Dos son las actitudes fundamentales:Amor radical para con el prójimo que
sufra, que llega a ser servicio humilde y generoso para luchar en contra del dolor
y para aliviar los sufrimientos (Iglesia como “comunidad aliviante”);
reconciliación con su propio sufrimiento, con elementos negativos y por fin con la muerte (Iglesia como comunidad sanada
por el amor de abnegación del Crucificado).
¿Qué sentido puede tener nuestro sufrimiento cuando es inevitable y perdura? En tales circunstancias, no parece que sea
sabio buscar la causa, afanarse detrás de la pregunta: “¿Porqué me sucede esto?”. Mejor
es preguntarse: “¿Cómo puedo vivir esta situación?”. Como puedo vivirla de manera
humana y significativa, de manera cristiana, como discípulo de Jesús. ¿Cuál amor puedo
expresar en estas situaciones?
El conocimiento de las causas puede ser importante para no repetir los
errores y para cuidarse de los peligros futuros, pero cuando el mal permanece y llega a ser inevitable, la búsqueda de un sentido, de una dirección es mejor.
Esta es una curación interior, que nace porque se identificó un sentido también en
las condiciones de enfermedad y de dolor. El sufrimiento humano, pues, puede ofrecer la oportunidad de abrir a las personas a otras
potencialidades de desarrollo. Hay experiencias, en efecto, que, por sí mismas tristes y negativas, si vividas como desafío y
provocación, abren los ojos a nueva perspectivas de vida.
Ciertamente no es fácil percibir la presencia de Cristo en cualquiera persona que sufra;
más difícil es estar persuadidos de la presencia de Cristo que sufre en nosotros mismos cuando vivimos personalmente el
dolor
Sólo la fe ayuda. Una fe que exige un camino, tal vez largo y fatigoso, fruto de la gracia y del ejercicio constante del sujeto humano y
del acompañamiento de la comunidad.
Necesitamos ejercitarnos en esta actitud de fe y educarnos, al mismo modo en el que
fuimos educados a reconocer en la Eucaristía la presencia real de Cristo.
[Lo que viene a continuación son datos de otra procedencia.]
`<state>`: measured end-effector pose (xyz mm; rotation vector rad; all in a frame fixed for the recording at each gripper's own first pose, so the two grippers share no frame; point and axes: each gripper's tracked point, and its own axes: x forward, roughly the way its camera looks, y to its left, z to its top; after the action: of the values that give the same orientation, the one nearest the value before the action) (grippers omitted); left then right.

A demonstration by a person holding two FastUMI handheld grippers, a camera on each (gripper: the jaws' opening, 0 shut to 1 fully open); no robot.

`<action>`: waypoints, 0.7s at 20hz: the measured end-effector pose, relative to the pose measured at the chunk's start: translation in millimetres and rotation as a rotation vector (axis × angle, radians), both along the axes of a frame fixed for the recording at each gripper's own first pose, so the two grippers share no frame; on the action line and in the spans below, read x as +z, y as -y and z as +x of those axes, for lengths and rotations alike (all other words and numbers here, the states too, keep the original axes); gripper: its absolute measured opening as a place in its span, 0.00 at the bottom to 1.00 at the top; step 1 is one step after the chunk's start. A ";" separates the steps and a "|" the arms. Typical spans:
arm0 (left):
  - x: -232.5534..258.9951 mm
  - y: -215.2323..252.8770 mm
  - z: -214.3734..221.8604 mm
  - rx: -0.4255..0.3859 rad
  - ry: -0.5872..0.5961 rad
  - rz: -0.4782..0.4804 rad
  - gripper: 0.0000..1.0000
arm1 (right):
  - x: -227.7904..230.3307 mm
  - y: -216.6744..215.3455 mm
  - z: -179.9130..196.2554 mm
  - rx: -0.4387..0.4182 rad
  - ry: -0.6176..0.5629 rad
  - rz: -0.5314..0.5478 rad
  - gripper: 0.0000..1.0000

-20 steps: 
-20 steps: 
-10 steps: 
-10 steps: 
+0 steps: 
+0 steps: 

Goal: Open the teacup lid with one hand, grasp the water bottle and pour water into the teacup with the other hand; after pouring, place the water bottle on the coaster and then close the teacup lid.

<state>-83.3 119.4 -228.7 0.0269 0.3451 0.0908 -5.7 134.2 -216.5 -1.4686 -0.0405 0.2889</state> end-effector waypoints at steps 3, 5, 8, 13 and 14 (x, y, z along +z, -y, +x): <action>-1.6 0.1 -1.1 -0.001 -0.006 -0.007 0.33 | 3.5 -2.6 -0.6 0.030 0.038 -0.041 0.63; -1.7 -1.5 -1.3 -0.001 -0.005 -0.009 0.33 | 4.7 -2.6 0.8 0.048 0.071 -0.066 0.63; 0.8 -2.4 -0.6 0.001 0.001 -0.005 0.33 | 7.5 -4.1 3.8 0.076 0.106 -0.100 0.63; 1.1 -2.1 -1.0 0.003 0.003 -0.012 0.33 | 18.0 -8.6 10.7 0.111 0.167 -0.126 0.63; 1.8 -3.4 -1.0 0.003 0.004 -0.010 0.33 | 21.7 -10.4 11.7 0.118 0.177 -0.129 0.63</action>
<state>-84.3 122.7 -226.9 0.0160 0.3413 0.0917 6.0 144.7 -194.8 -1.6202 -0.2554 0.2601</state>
En este
movimiento de asimilación del misterio pascual de Cristo, el sufrimiento está vencido
en su interior y el sentido de absurdidad viene superado viviéndolo hasta el fondo,
como hizo Jesús, viviéndolo con Él, porque de hecho es Él que la vive en nosotros.
Cuando vivimos una situación de sufrimiento y no podemos evitarla y hay suficientes
motivos para retener que es Dios que quiere asimilarnos a Cristo que sufre, tenemos que vivir esta condición en la fe que Jesús mismo vive y sufre “con” nosotros y “en” nosotros. Él hace suyo nuestro sufrir y, de tal manera,
lo trasforma en amor que redime, por nosotros y por su Iglesia, por la entera humanidad, objeto del amor del Padre.